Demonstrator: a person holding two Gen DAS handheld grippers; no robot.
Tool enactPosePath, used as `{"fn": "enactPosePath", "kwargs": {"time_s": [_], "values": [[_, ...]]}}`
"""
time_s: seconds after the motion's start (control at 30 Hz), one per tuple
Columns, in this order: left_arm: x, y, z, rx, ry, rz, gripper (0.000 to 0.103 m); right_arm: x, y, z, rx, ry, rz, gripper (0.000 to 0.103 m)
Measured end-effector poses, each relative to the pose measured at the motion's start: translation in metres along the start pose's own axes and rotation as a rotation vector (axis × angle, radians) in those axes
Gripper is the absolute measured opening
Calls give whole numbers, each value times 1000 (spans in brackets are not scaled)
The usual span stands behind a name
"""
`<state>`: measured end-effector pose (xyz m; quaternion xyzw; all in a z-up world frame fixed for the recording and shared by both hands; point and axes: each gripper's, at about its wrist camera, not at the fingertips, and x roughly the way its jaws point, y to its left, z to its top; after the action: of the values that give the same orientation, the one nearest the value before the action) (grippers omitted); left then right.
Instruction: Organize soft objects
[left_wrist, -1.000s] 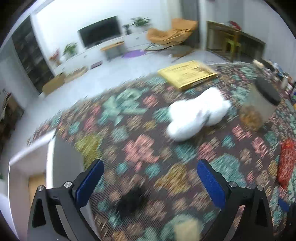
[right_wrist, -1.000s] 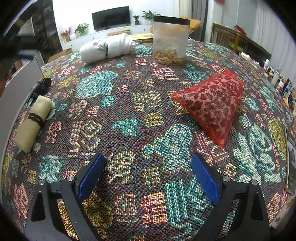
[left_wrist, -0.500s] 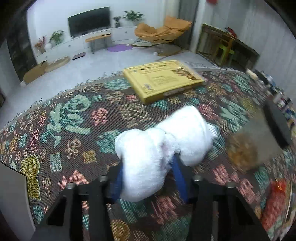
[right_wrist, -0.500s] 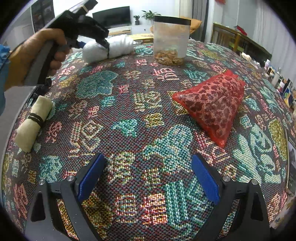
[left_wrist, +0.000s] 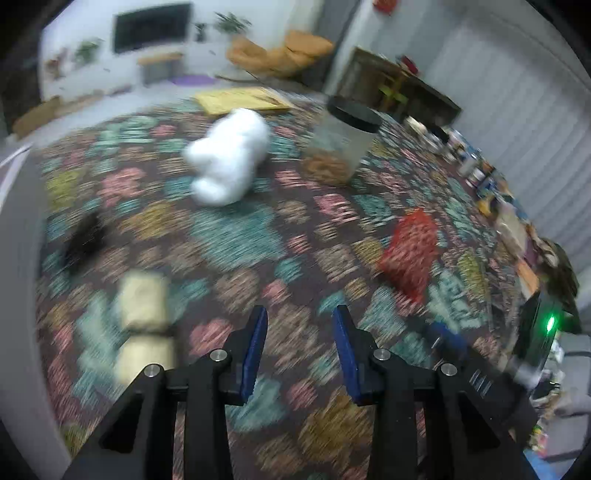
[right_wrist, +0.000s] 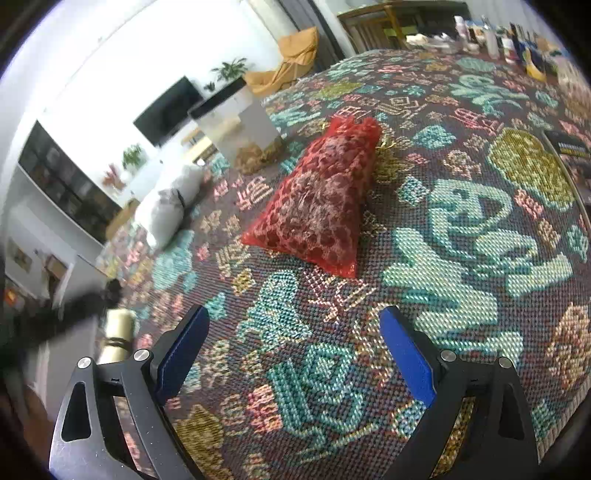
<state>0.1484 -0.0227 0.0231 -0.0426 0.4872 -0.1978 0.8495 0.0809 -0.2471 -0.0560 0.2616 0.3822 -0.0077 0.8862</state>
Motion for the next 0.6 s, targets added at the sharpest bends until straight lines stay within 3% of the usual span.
{"fn": "enactPosePath", "kwargs": {"time_s": [0.13, 0.2, 0.37, 0.53, 0.57, 0.6], "values": [[-26, 34, -41, -31, -64, 208, 38, 2, 25, -6, -111, -2, 3, 95], [-26, 51, -56, -62, -65, 272, 38, 8, 32, -8, -155, 19, 1, 95], [-13, 72, -68, -148, -62, 240, 38, 24, 35, -15, -190, 85, -29, 95], [-4, 60, -62, -125, -92, 210, 41, 26, 36, -15, -213, 89, -47, 95], [-4, 59, -64, -116, -99, 214, 53, 27, 37, -15, -219, 90, -50, 96], [-5, 59, -66, -112, -106, 227, 77, 27, 37, -16, -226, 90, -54, 96]]}}
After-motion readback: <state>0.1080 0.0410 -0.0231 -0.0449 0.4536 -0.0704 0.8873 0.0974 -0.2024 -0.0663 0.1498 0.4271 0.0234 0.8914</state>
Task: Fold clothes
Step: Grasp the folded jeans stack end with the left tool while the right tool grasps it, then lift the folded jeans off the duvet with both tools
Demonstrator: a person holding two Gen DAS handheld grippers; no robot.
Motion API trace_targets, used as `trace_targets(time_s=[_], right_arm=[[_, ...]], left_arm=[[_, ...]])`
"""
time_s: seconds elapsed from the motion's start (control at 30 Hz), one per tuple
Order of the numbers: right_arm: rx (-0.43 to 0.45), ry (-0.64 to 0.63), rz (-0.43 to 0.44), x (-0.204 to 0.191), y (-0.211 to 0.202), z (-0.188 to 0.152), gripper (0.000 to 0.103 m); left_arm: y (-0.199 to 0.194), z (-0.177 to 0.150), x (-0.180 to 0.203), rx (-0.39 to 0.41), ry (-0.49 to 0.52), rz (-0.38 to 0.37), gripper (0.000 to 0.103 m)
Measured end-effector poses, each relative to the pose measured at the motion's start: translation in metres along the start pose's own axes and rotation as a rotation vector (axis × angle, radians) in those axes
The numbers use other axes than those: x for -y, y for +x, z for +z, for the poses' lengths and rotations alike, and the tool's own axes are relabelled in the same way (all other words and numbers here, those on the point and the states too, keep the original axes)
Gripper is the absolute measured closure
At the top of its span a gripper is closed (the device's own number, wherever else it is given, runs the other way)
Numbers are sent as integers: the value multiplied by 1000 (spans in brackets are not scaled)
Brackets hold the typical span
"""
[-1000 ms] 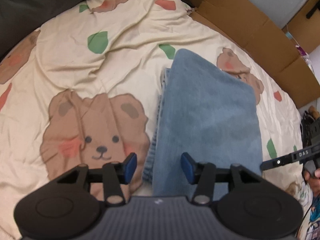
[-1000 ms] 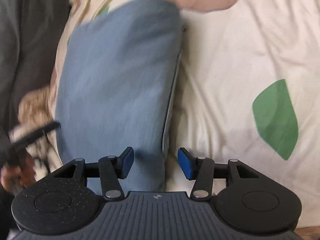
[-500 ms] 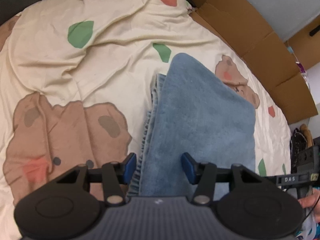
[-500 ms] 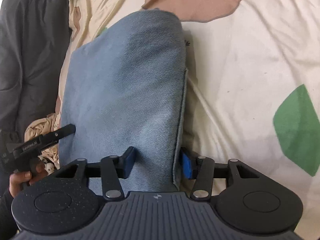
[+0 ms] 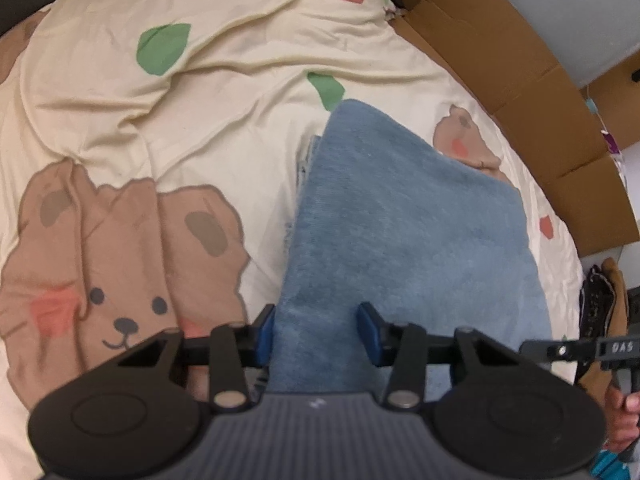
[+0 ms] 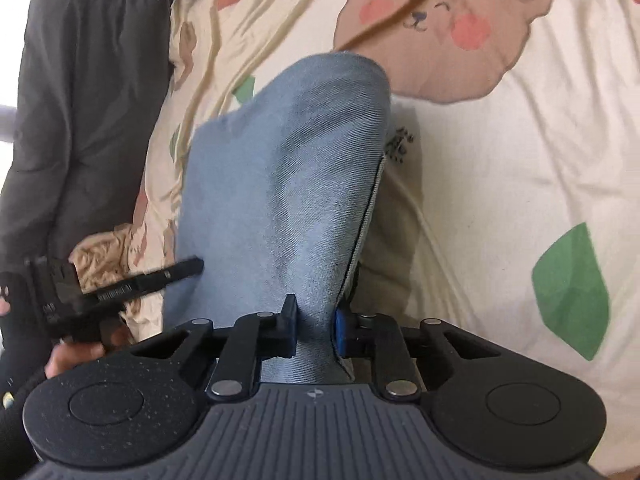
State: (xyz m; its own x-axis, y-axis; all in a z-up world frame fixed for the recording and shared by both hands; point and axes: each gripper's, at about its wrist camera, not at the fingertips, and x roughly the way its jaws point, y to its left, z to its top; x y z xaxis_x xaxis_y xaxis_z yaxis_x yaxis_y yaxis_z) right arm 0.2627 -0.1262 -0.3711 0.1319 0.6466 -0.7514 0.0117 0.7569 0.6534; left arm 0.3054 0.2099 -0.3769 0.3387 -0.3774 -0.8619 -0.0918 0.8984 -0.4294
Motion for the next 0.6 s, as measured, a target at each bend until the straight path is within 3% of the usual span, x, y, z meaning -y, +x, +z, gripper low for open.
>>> trace_targets(time_s=[0.3,0.6], right_arm=[[-7,7,-38,16,-26,-7,87],[6,1,-86,28,-57,-15,87]], left_arm=[[10,-7,31,-39,48,-37,59],[20,-18,53,-48,35,-67,59]])
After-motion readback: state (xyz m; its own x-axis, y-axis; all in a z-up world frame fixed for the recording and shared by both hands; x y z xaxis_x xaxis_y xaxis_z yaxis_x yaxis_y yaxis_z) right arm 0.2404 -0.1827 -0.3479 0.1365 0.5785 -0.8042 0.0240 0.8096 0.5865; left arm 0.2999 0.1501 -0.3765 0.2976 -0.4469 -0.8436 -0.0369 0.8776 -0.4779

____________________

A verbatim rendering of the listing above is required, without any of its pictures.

Solution to this exercise:
Demonstrator: a person holding two Gen DAS handheld grippers; no robot.
Tool enactPosePath, used as `{"fn": "enactPosePath", "kwargs": {"time_s": [_], "values": [[_, ...]]}}`
"""
time_s: seconds after the motion's start (control at 30 Hz), one per tuple
Columns, in this order: left_arm: x, y, z, rx, ry, rz, gripper (0.000 to 0.103 m); right_arm: x, y, z, rx, ry, rz, gripper (0.000 to 0.103 m)
Measured end-effector poses, each relative to the pose measured at the motion's start: translation in metres along the start pose's own axes and rotation as a rotation vector (axis × angle, radians) in those axes
Gripper is the absolute measured opening
Calls give whole numbers, each value times 1000 (spans in brackets are not scaled)
The usual span stands behind a name
"""
`<state>`: measured end-effector pose (xyz m; quaternion xyzw; all in a z-up world frame fixed for the recording and shared by both hands; point and axes: each gripper's, at about its wrist camera, not at the fingertips, and x roughly the way its jaws point, y to its left, z to its top; after the action: of the values that give the same orientation, the one nearest the value before the action) (grippers omitted); left then right.
Instruction: Organize soft objects
[left_wrist, -1.000s] 
[right_wrist, -1.000s] 
[left_wrist, -0.500s] 
[right_wrist, -0.500s] 
[left_wrist, +0.000s] 
[right_wrist, +0.000s] 
<state>0.1484 -0.0227 0.0231 -0.0426 0.4872 -0.1978 0.8495 0.0809 -0.2471 -0.0560 0.2616 0.3822 -0.0077 0.8862</state>
Motion for the next 0.6 s, targets added at the sharpest bends until straight lines stay within 3% of the usual span.
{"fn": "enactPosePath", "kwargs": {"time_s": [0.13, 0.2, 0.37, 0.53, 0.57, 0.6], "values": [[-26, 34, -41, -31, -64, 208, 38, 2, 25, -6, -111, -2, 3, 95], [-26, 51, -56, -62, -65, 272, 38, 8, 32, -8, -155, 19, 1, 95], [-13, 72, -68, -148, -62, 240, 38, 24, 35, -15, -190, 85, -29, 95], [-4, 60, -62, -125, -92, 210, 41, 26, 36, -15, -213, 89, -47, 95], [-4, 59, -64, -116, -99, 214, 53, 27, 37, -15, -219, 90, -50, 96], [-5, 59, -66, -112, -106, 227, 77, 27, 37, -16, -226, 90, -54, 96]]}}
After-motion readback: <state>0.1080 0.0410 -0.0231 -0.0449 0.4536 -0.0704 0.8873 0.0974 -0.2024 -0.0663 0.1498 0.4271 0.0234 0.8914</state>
Task: Fold clothes
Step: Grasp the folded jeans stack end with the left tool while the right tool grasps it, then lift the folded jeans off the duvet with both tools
Demonstrator: a person holding two Gen DAS handheld grippers; no robot.
Motion API trace_targets, used as `trace_targets(time_s=[_], right_arm=[[_, ...]], left_arm=[[_, ...]])`
"""
time_s: seconds elapsed from the motion's start (control at 30 Hz), one per tuple
Order of the numbers: right_arm: rx (-0.43 to 0.45), ry (-0.64 to 0.63), rz (-0.43 to 0.44), x (-0.204 to 0.191), y (-0.211 to 0.202), z (-0.188 to 0.152), gripper (0.000 to 0.103 m); left_arm: y (-0.199 to 0.194), z (-0.177 to 0.150), x (-0.180 to 0.203), rx (-0.39 to 0.41), ry (-0.49 to 0.52), rz (-0.38 to 0.37), gripper (0.000 to 0.103 m)
Measured end-effector poses, each relative to the pose measured at the motion's start: translation in metres along the start pose's own axes and rotation as a rotation vector (axis × angle, radians) in those axes
The numbers use other axes than those: x for -y, y for +x, z for +z, for the poses' lengths and rotations alike, and the tool's own axes are relabelled in the same way (all other words and numbers here, those on the point and the states too, keep the original axes)
Gripper is the absolute measured closure
At the top of its span a gripper is closed (the device's own number, wherever else it is given, runs the other way)
Numbers are sent as integers: the value multiplied by 1000 (spans in brackets are not scaled)
Brackets hold the typical span
"""
[-1000 ms] 
[-1000 ms] 
[-500 ms] 
[-500 ms] 
[+0 ms] 
[+0 ms] 
State: (xyz m; its own x-axis, y-axis; all in a z-up world frame fixed for the recording and shared by both hands; point and axes: each gripper's, at about its wrist camera, not at the fingertips, and x roughly the way its jaws point, y to its left, z to its top; x y z xaxis_x xaxis_y xaxis_z yaxis_x yaxis_y yaxis_z) right arm 0.2627 -0.1262 -0.3711 0.1319 0.6466 -0.7514 0.0117 0.7569 0.6534; left arm 0.3054 0.2099 -0.3769 0.3387 -0.3774 -0.8619 -0.0918 0.8984 -0.4294
Motion for the next 0.6 s, as measured, a target at each bend until the straight path is within 3% of the usual span, x, y, z meaning -y, +x, +z, gripper low for open.
>>> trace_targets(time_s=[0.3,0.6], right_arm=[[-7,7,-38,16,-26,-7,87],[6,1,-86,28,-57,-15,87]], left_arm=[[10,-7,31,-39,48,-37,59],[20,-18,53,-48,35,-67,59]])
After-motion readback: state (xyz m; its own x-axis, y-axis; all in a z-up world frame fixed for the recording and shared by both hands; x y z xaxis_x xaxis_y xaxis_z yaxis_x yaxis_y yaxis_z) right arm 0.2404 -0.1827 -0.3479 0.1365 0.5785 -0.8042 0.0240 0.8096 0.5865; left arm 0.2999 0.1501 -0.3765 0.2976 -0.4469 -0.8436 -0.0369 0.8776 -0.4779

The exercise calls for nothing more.